Renault’s protest against Racing Point’s RP20 brake ducts is set to be heard by the FIA Steward’s as early as this Thursday.
So why does Renault’s protest focus only on the RP20’s brake ducts? One might suggest because in isolation the brake ducts are a soft target, ie. when one compares published photos of Mercedes 2019 brake ducts and the RP20 brake ducts they look, at least to the untrained eye, to be identical. If the Stewards judge Racing Points RP20 Brake ducts to be substantially identical to Mercedes 2019 F1 car, that’s a clear breach of the FIA’s “Listed Parts” Appendix 6 Sporting Regulations. Game set and match point, as they say.
Several competitors team principal’s, including Red Bull’s Christian Horner, have been pointedly referring to Racing Point’s 2020 car as the “Pink Mercedes” ever since the RP20’s impressive performance was first seen during pre-season testing at Barcelona. Horner and others contend that the RP20 is simply a clone of last years all-conquering Mercedes F1 car, and as such its in breach of the FIA’s Appendix 6 Sporting Regulations.
Concern amongst several of Racing Point’s competitors about the RP20’s similarity to last years Mercedes F1 car ramped up significantly when the RP20 showed its true pace in the season opener 2 weeks. However, there seems little doubt that Sergio Perez startling race pace, as shown in his outstanding recovery from his lowly 17th grid position, also saw him set several new fastest laps on his way to making an unsuccessful last-minute dive on Alex Albon for 4th place, sealed Renaults resolve.

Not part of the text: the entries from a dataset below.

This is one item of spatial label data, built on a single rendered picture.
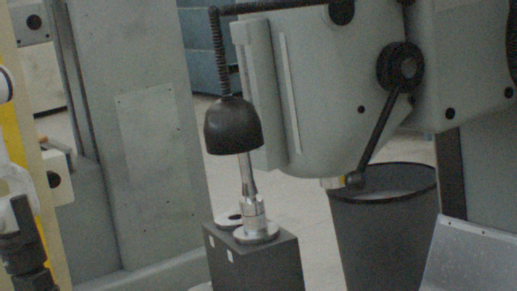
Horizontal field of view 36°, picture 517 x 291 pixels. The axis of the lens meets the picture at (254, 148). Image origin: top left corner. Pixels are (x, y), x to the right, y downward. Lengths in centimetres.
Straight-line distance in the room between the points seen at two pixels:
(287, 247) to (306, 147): 44
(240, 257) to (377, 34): 56
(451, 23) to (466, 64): 7
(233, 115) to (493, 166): 68
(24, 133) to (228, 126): 190
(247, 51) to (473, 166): 60
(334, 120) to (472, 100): 24
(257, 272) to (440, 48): 58
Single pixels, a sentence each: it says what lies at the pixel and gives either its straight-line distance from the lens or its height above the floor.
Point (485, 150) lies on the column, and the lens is 150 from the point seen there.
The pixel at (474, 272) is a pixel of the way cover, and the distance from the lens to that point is 155.
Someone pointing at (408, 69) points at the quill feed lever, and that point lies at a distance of 110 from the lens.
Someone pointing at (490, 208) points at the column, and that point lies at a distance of 153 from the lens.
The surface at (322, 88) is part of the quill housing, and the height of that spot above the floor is 145.
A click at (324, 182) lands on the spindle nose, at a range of 120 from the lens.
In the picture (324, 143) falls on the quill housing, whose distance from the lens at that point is 109.
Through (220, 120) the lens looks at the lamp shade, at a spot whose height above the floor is 146.
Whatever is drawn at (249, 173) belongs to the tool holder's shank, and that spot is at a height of 124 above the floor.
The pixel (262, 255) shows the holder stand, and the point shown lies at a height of 109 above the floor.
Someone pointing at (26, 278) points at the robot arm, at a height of 106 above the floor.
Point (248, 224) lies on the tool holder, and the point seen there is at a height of 114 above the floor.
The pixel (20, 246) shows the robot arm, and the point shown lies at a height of 113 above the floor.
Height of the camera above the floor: 166
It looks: 15 degrees down
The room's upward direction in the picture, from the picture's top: 9 degrees counter-clockwise

Renault’s executive director Marcin Budkowski told media “To be honest, we were planning to do it [protest] in Melbourne, and didn’t have the opportunity to do it in Melbourne, and the reasons why we didn’t do it last week were more related to the fact took a lot of a lot of good work from the FIA and F1 to reconvene everybody at a race. And I think we wanted to respect this, and we applaud the work that they’ve done”.

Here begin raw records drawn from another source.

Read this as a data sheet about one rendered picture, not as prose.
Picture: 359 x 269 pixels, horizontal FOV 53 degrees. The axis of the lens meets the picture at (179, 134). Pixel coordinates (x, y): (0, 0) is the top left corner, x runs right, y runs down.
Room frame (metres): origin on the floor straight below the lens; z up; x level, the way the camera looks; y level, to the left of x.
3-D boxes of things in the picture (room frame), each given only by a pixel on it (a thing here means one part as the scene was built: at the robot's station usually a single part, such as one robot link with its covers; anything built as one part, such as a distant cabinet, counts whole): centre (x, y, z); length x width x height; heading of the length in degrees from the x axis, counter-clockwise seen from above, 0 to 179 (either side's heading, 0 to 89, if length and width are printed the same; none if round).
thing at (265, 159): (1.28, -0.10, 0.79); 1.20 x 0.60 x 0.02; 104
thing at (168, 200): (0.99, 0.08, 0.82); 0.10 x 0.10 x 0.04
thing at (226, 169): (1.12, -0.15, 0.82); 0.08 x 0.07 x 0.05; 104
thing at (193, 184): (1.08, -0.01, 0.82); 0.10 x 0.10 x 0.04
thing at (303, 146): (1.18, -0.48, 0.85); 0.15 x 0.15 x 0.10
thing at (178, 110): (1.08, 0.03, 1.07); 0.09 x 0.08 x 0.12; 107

“I think we know a lot of teams have contributed to it, the protest, and we just thought it wasn’t it wasn’t the right thing to do but we did it at the second race because again, there was the opportunity to do it. That’s really the reason for waiting, but it’s something we spotted in Barcelona during testing.”
Budkowski said, “Basically we contend that the brake ducts front and rear that are used on the Racing Point are effectively a Mercedes design, and so have been designed by another competitor, which is in breach of the sporting regulations, more precisely Appendix 6, and therefore we protested the cars because of that”.
“First of all brake ducts are a listed part, because they are a performance differentiator as they’re an aerodynamically sensitive component. And they are also pretty crucial in controlling tyre temperatures, which we know is a fairly major performance differentiator in F1. And they are regulated by Appendix 6, so we believe that these geometries in use in the Racing Point are effectively the exact design of Mercedes from last year, potentially with some minor modifications to adapt them to the Racing Point, or some minor evolutions, but it’s not a Racing Point design.
“So it’s not their intellectual property. And that’s explicitly banned in the regulations”.